Description of the task: For each line below, print it again exactly as shown.

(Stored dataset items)
-- -- --

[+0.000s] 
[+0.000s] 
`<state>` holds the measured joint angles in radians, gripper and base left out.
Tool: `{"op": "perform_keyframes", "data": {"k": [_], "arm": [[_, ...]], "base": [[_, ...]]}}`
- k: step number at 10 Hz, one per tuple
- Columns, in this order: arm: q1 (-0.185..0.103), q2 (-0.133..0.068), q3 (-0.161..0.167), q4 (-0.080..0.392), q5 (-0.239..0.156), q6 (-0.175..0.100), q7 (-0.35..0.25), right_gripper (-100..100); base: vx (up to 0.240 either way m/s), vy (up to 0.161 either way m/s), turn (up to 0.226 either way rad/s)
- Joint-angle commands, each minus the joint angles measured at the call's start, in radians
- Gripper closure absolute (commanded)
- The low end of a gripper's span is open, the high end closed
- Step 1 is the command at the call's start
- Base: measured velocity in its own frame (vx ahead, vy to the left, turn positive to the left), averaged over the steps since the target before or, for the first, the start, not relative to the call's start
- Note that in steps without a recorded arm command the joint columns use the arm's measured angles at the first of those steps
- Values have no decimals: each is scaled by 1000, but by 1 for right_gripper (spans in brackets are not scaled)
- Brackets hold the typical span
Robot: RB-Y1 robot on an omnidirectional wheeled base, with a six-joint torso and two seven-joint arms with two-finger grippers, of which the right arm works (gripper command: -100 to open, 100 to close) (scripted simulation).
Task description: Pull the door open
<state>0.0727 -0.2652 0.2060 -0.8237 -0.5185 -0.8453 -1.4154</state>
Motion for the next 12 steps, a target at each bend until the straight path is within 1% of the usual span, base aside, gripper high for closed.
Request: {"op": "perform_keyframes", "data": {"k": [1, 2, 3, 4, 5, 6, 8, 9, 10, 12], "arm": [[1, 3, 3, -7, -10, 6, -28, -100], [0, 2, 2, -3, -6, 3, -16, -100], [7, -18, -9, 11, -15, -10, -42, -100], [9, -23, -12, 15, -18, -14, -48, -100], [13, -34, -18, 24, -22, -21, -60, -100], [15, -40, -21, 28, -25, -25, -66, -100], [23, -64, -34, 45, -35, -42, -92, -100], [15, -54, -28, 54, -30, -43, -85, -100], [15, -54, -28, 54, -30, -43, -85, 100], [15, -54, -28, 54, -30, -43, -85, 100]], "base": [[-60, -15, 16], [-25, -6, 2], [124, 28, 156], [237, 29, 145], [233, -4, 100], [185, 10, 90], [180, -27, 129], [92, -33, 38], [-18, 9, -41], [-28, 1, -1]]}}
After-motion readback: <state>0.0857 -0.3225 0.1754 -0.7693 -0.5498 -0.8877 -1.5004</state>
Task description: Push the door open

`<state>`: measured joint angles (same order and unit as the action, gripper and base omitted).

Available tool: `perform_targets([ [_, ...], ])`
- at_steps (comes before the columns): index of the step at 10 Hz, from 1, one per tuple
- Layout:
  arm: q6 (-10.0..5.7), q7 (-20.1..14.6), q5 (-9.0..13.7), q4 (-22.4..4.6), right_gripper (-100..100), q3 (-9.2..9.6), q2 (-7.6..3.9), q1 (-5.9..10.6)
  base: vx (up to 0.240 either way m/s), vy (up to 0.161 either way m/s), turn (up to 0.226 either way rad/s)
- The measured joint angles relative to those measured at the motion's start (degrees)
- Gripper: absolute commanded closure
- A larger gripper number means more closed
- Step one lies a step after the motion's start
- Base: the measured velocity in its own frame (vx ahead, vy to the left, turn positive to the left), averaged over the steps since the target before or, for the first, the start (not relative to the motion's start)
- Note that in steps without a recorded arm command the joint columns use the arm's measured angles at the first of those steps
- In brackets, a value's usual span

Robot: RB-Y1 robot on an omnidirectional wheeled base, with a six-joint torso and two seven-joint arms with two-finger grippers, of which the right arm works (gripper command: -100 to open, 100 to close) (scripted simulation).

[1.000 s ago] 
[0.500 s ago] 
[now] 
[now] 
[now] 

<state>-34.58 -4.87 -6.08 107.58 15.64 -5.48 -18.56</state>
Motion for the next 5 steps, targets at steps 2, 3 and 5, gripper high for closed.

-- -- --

Answer box:
[+0.000s] 
[+0.000s] 
`<state>` holds the measured joint angles in radians, gripper and base left out.
Tool: `{"op": "perform_keyframes", "data": {"k": [_], "arm": [[_, ...]], "base": [[_, ...]]}}`
- k: step number at 10 Hz, one per tuple
- Columns, in this order: arm: q1 (-0.185..0.103), q2 (-0.133..0.068), q3 (-0.161..0.167), q4 (-0.080..0.392), q5 (-0.239..0.156), q6 (-0.175..0.100), q7 (-0.35..0.25), right_gripper (-100..100); base: vx (up to 0.240 either way m/s), vy (up to 0.161 either way m/s), turn (up to 0.226 either way rad/s)
- Joint-angle commands, each minus the joint angles measured at the call's start, in radians
- Gripper closure absolute (commanded)
- The low end of a gripper's span is open, the high end closed
- Step 1 is the command at the call's start
- Base: measured velocity in its own frame (vx ahead, vy to the left, turn positive to the left), averaged over the steps since the target before or, for the first, the start, not relative to the call's start
- Note that in steps without a recorded arm command the joint columns use the arm's measured angles at the first of those steps
- Values have no decimals: each is scaled by 1000, but by 1 for right_gripper (spans in brackets are not scaled)
- Brackets hold the typical span
Robot: RB-Y1 robot on an omnidirectional wheeled base, with a six-joint torso and two seven-joint arms with two-finger grippers, of which the right arm works (gripper command: -100 to open, 100 to close) (scripted simulation).
Task description: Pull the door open
<state>0.0727 -0.2652 0.2060 -0.8237 -0.5185 -0.8453 -1.4154</state>
Motion for the next 12 steps, a target at each bend until the straight path is within 1% of the usual span, base aside, gripper high for closed.
Request: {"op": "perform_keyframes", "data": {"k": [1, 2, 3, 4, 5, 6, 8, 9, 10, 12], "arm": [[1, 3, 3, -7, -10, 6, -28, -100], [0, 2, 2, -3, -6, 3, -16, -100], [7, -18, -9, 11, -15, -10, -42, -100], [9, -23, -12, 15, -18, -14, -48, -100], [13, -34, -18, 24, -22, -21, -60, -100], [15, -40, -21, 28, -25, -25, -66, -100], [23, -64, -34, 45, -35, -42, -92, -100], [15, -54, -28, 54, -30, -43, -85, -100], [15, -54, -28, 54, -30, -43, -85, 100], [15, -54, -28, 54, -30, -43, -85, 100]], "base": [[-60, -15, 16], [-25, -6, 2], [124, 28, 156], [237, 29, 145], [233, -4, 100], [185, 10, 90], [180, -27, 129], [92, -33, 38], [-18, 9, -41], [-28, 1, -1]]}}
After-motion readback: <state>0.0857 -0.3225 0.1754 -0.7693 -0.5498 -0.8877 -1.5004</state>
Task description: Push the door open

`<state>`: measured joint angles (same order and unit as the action, gripper and base omitted).

Available tool: `perform_targets([ [_, ...], ])`
- at_steps (comes before the columns): index of the step at 10 Hz, from 1, one per tuple
- Layout:
  arm: q6 (-10.0..5.7), q7 (-20.1..14.6), q5 (-9.0..13.7), q4 (-22.4..4.6), right_gripper (-100..100), q3 (-9.2..9.6), q2 (-7.6..3.9), q1 (-5.9..10.6)
  base: vx (up to 0.240 either way m/s), vy (up to 0.161 either way m/s), turn (up to 0.226 either way rad/s)
- The measured joint angles relative to those measured at the motion's start (degrees)
- Gripper: absolute commanded closure
- A larger gripper number means more closed
- Step one lies a step after the motion's start
- Base: the measured velocity in its own frame (vx ahead, vy to the left, turn positive to the left), averaged over the steps since the target before or, for the first, the start (not relative to the motion's start)
- Note that in steps without a recorded arm command the joint columns use the arm's measured angles at the first of those steps
- In brackets, a value's usual span

Robot: RB-Y1 robot on an omnidirectional wheeled base, with a six-joint torso and two seven-joint arms with two-finger grippers, of which the right arm works (gripper command: -100 to open, 100 to close) (scripted simulation).

[1.000 s ago] 
[0.500 s ago] 
[now] 
[now] 
[now] 

<state>-34.58 -4.87 -6.08 107.58 15.64 -5.48 -18.56</state>
Motion for the next 5 steps, targets at steps 2, 3 and 5, gripper high for closed.

This exercise has nothing further to it.